Reliability contract
SchemaBrain’s reliability targets, what they cover, and how each one maps to an observable signal in the event bus or the audit log. The numbers are operator-facing promises. They are aspirational at the current release — we publish them so the conversation about reliability is concrete instead of vague.Why publish targets we have not yet defended at scale
SchemaBrain has shipped against a bundled six-table fixture and a fifteen-table real-world schema (Pagila). The local p95 measurements for read-side tools sit well inside the targets below. We have no production-scale measurements yet — that comes when the first donor schema connects. Publishing the targets now serves three purposes:- Contract clarity. Operators know what to expect; we know what to defend.
- Regression budget. Every PR that meaningfully changes a hot path is checked against these numbers. A target burned is a feature frozen.
- Honest framing. The doc tells the truth about what is measured vs. what is assumed. A reliability story you cannot pressure-test is marketing.
SLOs — read-side MCP tools
These tools read from the local SQLite store and the in-process embedding matrix. They do not touch Postgres.| Tool | p95 latency target | Error budget |
|---|---|---|
find_relevant_tables | 250 ms | 0.5 % |
find_relevant_entities | 250 ms | 0.5 % |
describe_table | 50 ms | 0.1 % |
describe_column | 50 ms | 0.1 % |
get_example_queries | 100 ms | 0.5 % |
suggest_joins | 200 ms | 0.5 % |
list_entities | 100 ms | 0.5 % |
list_metrics | 100 ms | 0.5 % |
list_joins | 100 ms | 0.5 % |
describe_entity | 100 ms | 0.5 % |
resolve_join | 150 ms | 0.5 % |
status: error envelopes — status: empty is a
correct response (no matching data), not an error.
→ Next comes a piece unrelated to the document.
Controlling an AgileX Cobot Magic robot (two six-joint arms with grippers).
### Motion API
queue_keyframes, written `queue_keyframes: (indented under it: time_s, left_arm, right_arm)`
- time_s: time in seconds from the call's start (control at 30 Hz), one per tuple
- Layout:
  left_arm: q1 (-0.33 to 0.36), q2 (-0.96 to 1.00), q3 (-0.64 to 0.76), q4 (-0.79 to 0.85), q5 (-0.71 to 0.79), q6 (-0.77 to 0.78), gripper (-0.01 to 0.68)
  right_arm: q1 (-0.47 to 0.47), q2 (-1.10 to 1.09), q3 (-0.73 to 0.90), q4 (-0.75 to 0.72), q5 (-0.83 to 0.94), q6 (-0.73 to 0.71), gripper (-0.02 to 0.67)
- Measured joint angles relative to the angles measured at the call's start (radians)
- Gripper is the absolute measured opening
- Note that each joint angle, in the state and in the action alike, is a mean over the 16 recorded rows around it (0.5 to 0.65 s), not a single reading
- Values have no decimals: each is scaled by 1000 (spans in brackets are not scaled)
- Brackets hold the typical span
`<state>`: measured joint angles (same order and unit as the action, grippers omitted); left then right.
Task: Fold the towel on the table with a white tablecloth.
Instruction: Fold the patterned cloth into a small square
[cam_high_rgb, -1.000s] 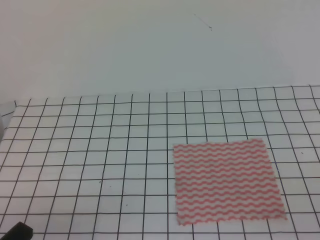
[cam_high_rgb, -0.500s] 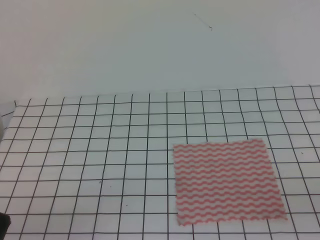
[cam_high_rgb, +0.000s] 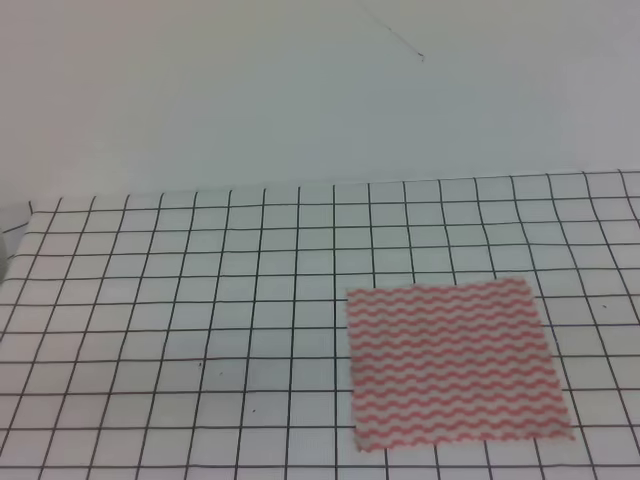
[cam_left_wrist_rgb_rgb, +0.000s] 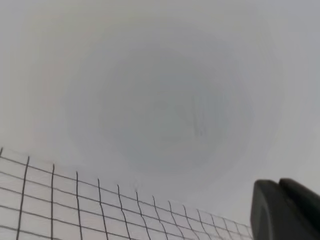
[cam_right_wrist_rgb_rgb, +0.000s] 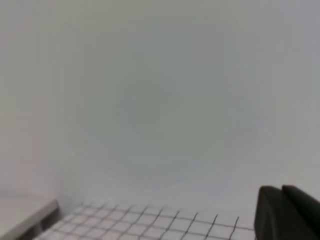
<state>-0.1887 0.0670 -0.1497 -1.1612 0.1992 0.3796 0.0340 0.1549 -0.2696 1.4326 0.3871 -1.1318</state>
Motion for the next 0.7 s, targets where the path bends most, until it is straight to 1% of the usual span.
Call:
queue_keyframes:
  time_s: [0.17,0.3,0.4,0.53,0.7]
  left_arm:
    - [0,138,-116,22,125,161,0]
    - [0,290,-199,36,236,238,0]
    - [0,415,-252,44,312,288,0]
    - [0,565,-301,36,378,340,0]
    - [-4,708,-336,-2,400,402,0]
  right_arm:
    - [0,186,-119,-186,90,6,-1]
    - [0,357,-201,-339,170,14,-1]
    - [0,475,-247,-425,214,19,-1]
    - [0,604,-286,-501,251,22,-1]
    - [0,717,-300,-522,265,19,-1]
SLOs — execute-side MCP tools
get_metric is the only tool that emits SQL to the source database.
Its latency is bounded mostly by the Postgres execution time and the
operator’s statement_timeout.
| Tool | p95 latency target | Error budget |
|---|---|---|
get_metric | 1500 ms | 1.0 % |
statement_timeout, which schemabrain serve configures via
--statement-timeout-ms (default 30000ms / 30s; pass 0 to disable).
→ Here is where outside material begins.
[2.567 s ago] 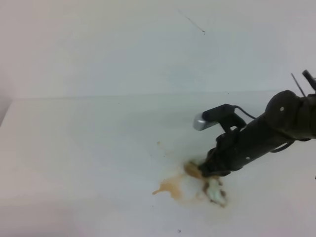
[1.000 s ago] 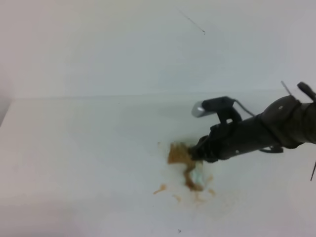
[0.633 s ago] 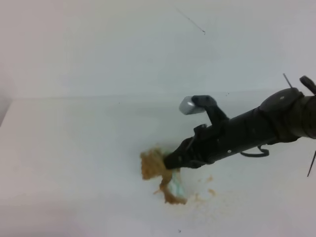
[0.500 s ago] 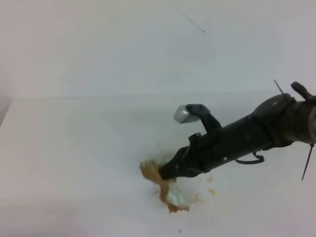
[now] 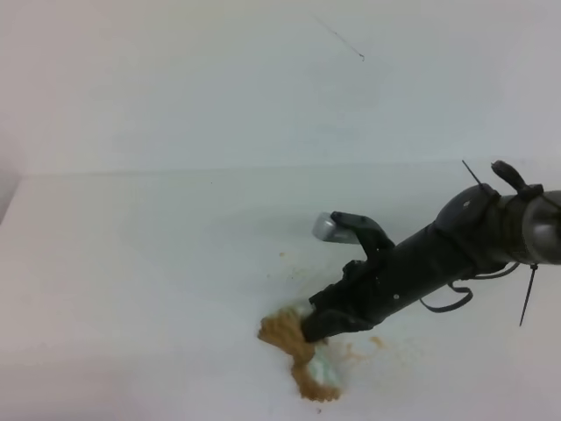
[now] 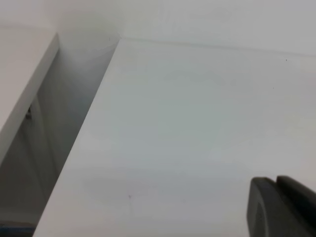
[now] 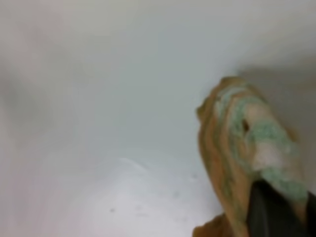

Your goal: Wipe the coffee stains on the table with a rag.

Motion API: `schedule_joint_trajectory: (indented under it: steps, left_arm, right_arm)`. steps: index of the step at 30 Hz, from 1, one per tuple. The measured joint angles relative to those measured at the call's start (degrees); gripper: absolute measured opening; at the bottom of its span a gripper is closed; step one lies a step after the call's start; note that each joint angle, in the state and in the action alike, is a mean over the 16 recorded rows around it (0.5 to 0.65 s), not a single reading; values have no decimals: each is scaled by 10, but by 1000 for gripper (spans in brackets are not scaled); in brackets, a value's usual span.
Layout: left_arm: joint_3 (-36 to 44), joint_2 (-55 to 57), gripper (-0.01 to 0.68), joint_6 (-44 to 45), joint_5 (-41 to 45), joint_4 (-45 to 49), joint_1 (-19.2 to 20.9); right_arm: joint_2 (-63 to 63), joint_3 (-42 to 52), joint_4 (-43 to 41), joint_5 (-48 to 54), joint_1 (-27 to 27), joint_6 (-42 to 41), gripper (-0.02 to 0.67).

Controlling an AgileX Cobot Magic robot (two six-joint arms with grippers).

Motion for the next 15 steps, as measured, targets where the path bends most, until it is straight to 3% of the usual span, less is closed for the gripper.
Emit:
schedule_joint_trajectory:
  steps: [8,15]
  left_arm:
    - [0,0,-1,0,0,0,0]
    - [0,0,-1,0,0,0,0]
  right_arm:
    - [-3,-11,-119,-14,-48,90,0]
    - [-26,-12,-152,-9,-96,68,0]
A query that exceeds it surfaces as status: error from the Postgres
operational error and counts against the error budget.
SLOs — pipeline operations
| Operation | Target | Notes |
|---|---|---|
index throughput | ≥ 100 columns / minute | with default Haiku 4.5 + local embedder |
serve cold-start | < 800 ms | from process start to first tool ready |
| Audit-write success | 99.99 % | failures land in the events log |
What is measured today vs. what is aspirational
| Component | Measurement status |
|---|---|
| Read-side p95 against the bundled fixture | Measured locally; comfortably inside targets |
| Read-side p95 against Pagila (15 tables, 87 columns) | Measured locally; comfortably inside targets |
get_metric p95 against a real schema | Not measured at scale |
index throughput on a 200-table schema | Extrapolated from two anchors; see architecture.md |
| Audit-write success rate | No long-running soak test yet |
How to verify
Every target maps to an event recorded in~/.schemabrain/events.jsonl
(per the event bus introduced in the observability pane) or a row in
the mcp_audit table (per the audit-substrate work).
| Target | Where to look |
|---|---|
| Read-side latency | event.kind == "tool_call" records duration_ms |
| Read-side error budget | event.status values across a rolling window |
get_metric latency | Same tool_call event; tool_name == "get_metric" |
index throughput | index_progress events; columns / wall-clock |
serve cold-start | server_start event timestamp vs. process start |
| Audit-write success | Absence of audit_write_failed events |
schemabrain tail surfaces these events live. schemabrain audit list
filters by tool and status. JSON-mode output on both subcommands
pipes cleanly into jq or whatever observability sink the operator
already runs.
Error budget policy
If a target burns more than 50 % of its error budget in a rolling seven-day window, the next release ships a reliability fix, not a feature. This is a discipline-by-convention policy at the current release; once a hosted variant exists, the budget burn becomes a hard gate on the deployment pipeline.What is explicitly out of scope
- Availability of the source database. SchemaBrain is a client; source availability is the operator’s existing infrastructure.
- Availability of the Anthropic API.
indexretries with exponential backoff and surfaces a guided error when retries are exhausted; the operator can re-run. - Disk space exhaustion under
~/.schemabrain/. The events file rotates at 10 MiB; the store grows with the schema. Disk monitoring is at the OS layer. - Network reliability between the agent and the MCP stdio server. Stdio is in-process; the agent and SchemaBrain share a parent.